Los Angeles. Current weather conditions: Really, really fucking hot and dry. Official prediction. Dropping to just really fucking hot and dry tonight. Back up to more of the same fucking weather tomorrow. Thanks for watching. Have a good day.

Dirk Davies was tall and slim. Attractive to women in that James Dean shy guy kind of way. He probably could have been a movie star if he'd had the desire for fame and adulation. He didn't. He hated crowds, he hated actors, he hated people staring at him.

The telephone rang in Dirk Davies workroom. He was on a roll and the interruption ticked him off. He moved the cursor to the save icon and reached out for the phone without looking. It was balanced on a stack of paperback novels. Zorg of the Planet Twit. Lizards from Andromeda. Space Mutants from Uranus. Some of his best writing crashed to the floor as he grabbed the phone.

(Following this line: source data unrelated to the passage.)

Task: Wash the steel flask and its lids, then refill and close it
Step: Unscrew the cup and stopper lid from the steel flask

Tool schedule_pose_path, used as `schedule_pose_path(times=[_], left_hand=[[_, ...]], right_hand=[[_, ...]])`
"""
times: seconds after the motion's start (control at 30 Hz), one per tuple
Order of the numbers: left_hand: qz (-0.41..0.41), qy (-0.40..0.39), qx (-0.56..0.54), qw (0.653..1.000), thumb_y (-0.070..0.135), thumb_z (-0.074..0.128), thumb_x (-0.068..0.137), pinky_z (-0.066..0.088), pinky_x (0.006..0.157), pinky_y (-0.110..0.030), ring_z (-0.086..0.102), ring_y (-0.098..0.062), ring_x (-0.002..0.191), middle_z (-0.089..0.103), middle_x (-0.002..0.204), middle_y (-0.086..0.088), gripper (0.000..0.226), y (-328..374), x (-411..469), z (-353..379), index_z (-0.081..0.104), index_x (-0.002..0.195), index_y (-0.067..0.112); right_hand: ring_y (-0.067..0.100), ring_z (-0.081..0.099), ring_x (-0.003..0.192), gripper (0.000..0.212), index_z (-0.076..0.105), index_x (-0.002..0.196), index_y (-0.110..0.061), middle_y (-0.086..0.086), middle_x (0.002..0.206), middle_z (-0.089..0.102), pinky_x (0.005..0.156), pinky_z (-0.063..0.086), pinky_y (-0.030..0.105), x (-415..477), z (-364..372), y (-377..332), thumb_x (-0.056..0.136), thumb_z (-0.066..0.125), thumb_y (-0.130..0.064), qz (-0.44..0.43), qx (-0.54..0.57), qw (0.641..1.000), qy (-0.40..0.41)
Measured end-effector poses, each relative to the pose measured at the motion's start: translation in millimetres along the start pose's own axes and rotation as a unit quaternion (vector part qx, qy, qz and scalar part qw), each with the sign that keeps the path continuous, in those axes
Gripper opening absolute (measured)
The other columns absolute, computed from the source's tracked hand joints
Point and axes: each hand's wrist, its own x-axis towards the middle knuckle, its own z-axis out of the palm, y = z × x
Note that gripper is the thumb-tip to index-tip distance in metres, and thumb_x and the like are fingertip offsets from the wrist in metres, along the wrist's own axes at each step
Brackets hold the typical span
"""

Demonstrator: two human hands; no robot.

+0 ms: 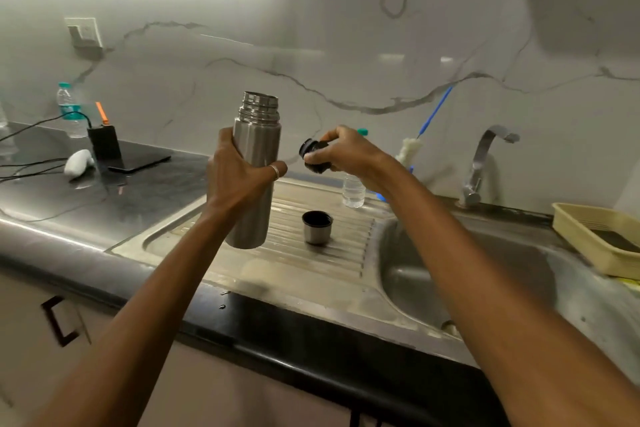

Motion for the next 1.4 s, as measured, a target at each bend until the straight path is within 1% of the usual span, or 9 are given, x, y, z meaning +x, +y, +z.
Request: schedule_pose_path(times=[0.13,0.33,0.57,0.83,0.97,1.07,1.13,1.27,1.4], left_hand=[[-0.006,0.005,0.02,1.0,0.034,0.088,0.068,0.041,0.069,-0.018,0.056,-0.018,0.087,0.052,0.105,-0.003,0.08,-19.8,5.5,-14.9,0.043,0.129,0.008],[-0.018,0.016,0.028,0.999,0.038,0.085,0.064,0.044,0.067,-0.02,0.058,-0.015,0.082,0.053,0.093,0.007,0.071,-47.1,8.9,-23.3,0.044,0.119,0.017],[-0.021,0.023,0.056,0.998,0.027,0.087,0.072,0.042,0.067,-0.02,0.058,-0.022,0.087,0.056,0.102,-0.001,0.071,-64.8,11.7,-21.8,0.046,0.127,0.009],[-0.025,0.013,0.059,0.998,0.026,0.087,0.073,0.041,0.068,-0.019,0.057,-0.021,0.088,0.055,0.103,-0.002,0.071,-70.1,13.8,-16.2,0.046,0.128,0.008],[-0.021,0.004,0.053,0.998,0.026,0.087,0.073,0.04,0.066,-0.016,0.057,-0.019,0.086,0.055,0.102,0.0,0.07,-65.9,14.1,-16.4,0.046,0.127,0.009],[-0.017,-0.004,0.052,0.999,0.027,0.087,0.073,0.042,0.066,-0.018,0.056,-0.016,0.082,0.055,0.098,0.001,0.068,-53.9,14.5,-15.7,0.046,0.125,0.011],[-0.016,-0.011,0.04,0.999,0.034,0.087,0.068,0.047,0.069,-0.022,0.057,-0.017,0.084,0.055,0.098,0.001,0.073,-42.7,16.3,-12.7,0.045,0.124,0.013],[0.002,-0.042,0.022,0.999,0.053,0.076,0.055,0.054,0.076,-0.034,0.061,-0.021,0.087,0.054,0.096,0.006,0.078,-12.0,14.6,4.6,0.041,0.118,0.024],[0.035,-0.088,0.047,0.994,0.034,0.088,0.07,0.042,0.066,-0.018,0.059,-0.021,0.087,0.056,0.103,-0.001,0.075,22.8,5.3,40.3,0.044,0.128,0.014]], right_hand=[[0.029,0.069,0.101,0.037,0.06,0.103,-0.012,0.015,0.101,0.071,0.087,0.06,0.049,21.9,47.8,5.6,0.072,0.079,-0.022,0.013,-0.091,0.994,-0.057],[0.021,0.066,0.079,0.021,0.07,0.087,-0.008,0.004,0.082,0.069,0.062,0.051,0.035,44.3,95.8,27.2,0.074,0.077,-0.023,0.009,-0.232,0.967,-0.107],[0.013,0.044,0.072,0.034,0.05,0.072,-0.017,-0.003,0.076,0.051,0.075,0.03,0.036,61.1,122.8,53.6,0.077,0.082,-0.029,0.044,-0.319,0.937,-0.133],[0.02,0.049,0.09,0.037,0.051,0.08,-0.019,-0.003,0.083,0.053,0.081,0.03,0.039,69.9,128.2,58.4,0.078,0.082,-0.038,0.044,-0.326,0.933,-0.146],[0.022,0.054,0.1,0.047,0.059,0.111,-0.014,0.002,0.109,0.06,0.089,0.046,0.04,66.2,117.0,55.0,0.083,0.078,-0.047,0.015,-0.302,0.945,-0.124],[0.018,0.048,0.077,0.029,0.058,0.087,-0.016,0.001,0.083,0.053,0.063,0.041,0.03,55.0,96.4,49.2,0.09,0.071,-0.042,-0.022,-0.255,0.964,-0.073],[0.017,0.043,0.07,0.031,0.055,0.079,-0.016,0.002,0.075,0.05,0.058,0.035,0.032,44.9,80.2,45.3,0.092,0.068,-0.04,-0.03,-0.23,0.972,-0.042],[0.025,0.063,0.096,0.037,0.066,0.112,-0.005,0.011,0.105,0.068,0.084,0.053,0.04,18.4,39.0,47.9,0.095,0.065,-0.038,-0.035,-0.178,0.983,0.014],[0.014,0.064,0.097,0.034,0.069,0.114,-0.013,-0.003,0.102,0.069,0.089,0.054,0.034,-19.6,-13.8,69.4,0.096,0.063,-0.042,-0.021,-0.167,0.985,0.044]])
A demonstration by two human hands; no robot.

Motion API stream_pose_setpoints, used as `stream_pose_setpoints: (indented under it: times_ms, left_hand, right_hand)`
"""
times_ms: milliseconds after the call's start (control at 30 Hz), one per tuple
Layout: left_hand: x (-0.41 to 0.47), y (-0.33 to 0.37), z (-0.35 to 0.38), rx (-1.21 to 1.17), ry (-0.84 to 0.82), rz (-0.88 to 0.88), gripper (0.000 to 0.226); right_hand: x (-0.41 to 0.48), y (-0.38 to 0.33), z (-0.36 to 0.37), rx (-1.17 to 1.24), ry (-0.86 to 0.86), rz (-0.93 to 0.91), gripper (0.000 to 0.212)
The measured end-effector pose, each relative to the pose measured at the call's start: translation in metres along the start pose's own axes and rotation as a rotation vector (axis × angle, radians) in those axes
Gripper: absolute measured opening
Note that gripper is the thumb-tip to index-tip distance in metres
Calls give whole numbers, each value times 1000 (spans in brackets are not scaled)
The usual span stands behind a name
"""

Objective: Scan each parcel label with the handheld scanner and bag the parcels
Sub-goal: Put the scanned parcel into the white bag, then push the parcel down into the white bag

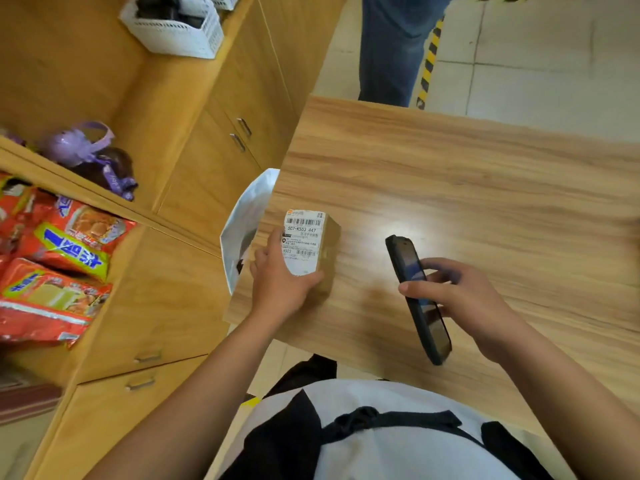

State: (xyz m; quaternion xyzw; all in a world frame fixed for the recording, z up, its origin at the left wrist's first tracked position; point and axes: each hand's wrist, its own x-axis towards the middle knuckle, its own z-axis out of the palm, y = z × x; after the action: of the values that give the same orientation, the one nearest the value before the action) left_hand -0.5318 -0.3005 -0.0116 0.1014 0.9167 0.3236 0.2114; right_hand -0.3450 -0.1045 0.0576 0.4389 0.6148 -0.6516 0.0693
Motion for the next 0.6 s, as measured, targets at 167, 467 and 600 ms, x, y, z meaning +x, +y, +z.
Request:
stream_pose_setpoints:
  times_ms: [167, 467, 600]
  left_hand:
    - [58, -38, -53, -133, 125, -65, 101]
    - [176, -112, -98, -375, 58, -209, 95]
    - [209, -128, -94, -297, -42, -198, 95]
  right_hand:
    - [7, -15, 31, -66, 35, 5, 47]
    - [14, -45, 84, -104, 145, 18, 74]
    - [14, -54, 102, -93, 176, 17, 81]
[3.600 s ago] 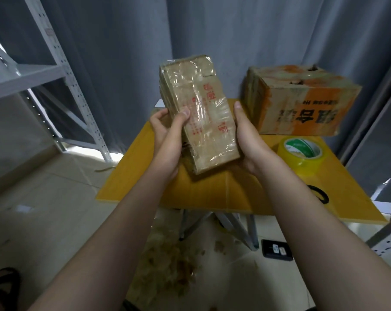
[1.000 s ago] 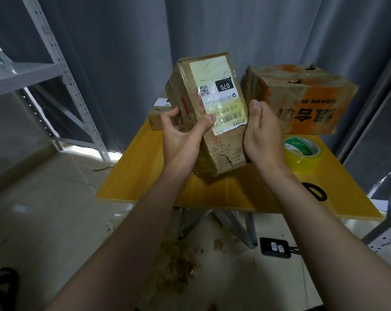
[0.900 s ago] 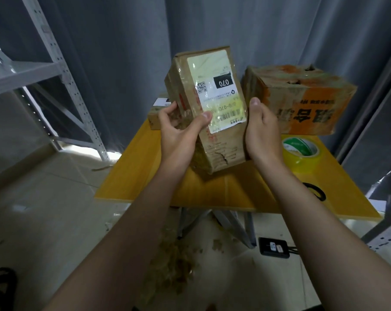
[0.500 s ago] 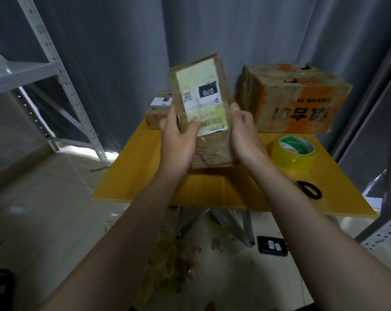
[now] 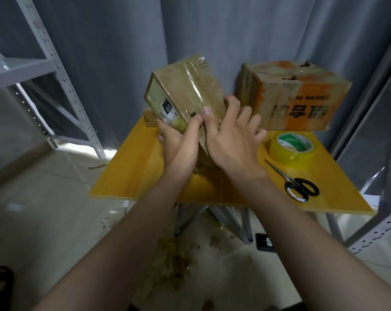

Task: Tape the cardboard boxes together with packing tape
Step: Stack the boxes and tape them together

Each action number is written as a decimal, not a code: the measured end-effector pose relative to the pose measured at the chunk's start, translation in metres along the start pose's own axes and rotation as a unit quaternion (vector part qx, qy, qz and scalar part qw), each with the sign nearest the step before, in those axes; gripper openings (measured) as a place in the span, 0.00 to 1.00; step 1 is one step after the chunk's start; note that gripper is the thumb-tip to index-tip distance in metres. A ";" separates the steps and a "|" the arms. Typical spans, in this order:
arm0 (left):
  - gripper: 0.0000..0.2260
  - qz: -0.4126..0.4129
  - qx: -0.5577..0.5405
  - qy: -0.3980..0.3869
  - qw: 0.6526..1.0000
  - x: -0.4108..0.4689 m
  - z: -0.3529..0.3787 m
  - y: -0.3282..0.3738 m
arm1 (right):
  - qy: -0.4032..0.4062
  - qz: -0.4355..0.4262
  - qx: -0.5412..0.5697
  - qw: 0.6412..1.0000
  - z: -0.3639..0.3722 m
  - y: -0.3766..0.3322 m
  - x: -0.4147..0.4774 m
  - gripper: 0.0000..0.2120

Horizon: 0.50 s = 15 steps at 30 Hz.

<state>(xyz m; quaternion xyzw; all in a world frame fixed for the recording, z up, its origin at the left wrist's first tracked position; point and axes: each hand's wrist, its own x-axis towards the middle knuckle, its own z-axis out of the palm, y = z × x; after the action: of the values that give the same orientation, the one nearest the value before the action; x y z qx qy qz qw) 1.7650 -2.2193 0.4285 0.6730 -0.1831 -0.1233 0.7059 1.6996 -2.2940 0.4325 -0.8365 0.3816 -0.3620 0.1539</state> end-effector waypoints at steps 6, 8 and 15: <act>0.53 -0.003 0.005 -0.011 1.000 0.002 -0.009 0.003 | 0.043 -0.061 0.038 0.996 -0.006 0.007 0.000 0.32; 0.51 0.010 -0.003 -0.014 1.000 0.003 -0.015 0.006 | 0.049 -0.085 0.104 0.990 -0.009 0.013 0.005 0.26; 0.28 0.061 -0.012 -0.065 0.996 0.002 -0.020 0.006 | 0.125 -0.107 0.188 0.968 -0.016 0.037 0.022 0.09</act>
<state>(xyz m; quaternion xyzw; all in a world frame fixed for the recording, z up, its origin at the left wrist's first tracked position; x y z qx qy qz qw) 1.7744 -2.2017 0.4339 0.6427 -0.2679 -0.1255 0.7067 1.6776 -2.3347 0.4345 -0.7766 0.2312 -0.5435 0.2192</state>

"You're home!" his ex-wife snapped without preamble.

"Great to hear from you too," Dirk said.

"You're funny."

"That's me. A million laughs. What can I do for you Judy?"

"Did you forget I was picking up my things today?"

Dirk opened the sliding door and stepped out onto the deck. The August air hit him like a wet towel in a hot sauna. An orange haze hung over downtown LA. His next door neighbour, Carmela, lay on a towel in her back yard, shielded from other neighbors by a tall dry hedge. When she saw him she sat up and smiled. She had a tattoo on each of her generous naked breasts. One said SWEET. The other said SOUR. They wobbled and pitched as she waved at Dirk.

Camela's boyfriend was sitting in a lawn chair beside her drinking beer out of a long neck bottle and cleaning his nails with a large fold up knife. He looked over and scowled. Dirk looked away. He made it a point never to antagonize surly Latinos with multiple bullet holes in the windshield of their Beemers.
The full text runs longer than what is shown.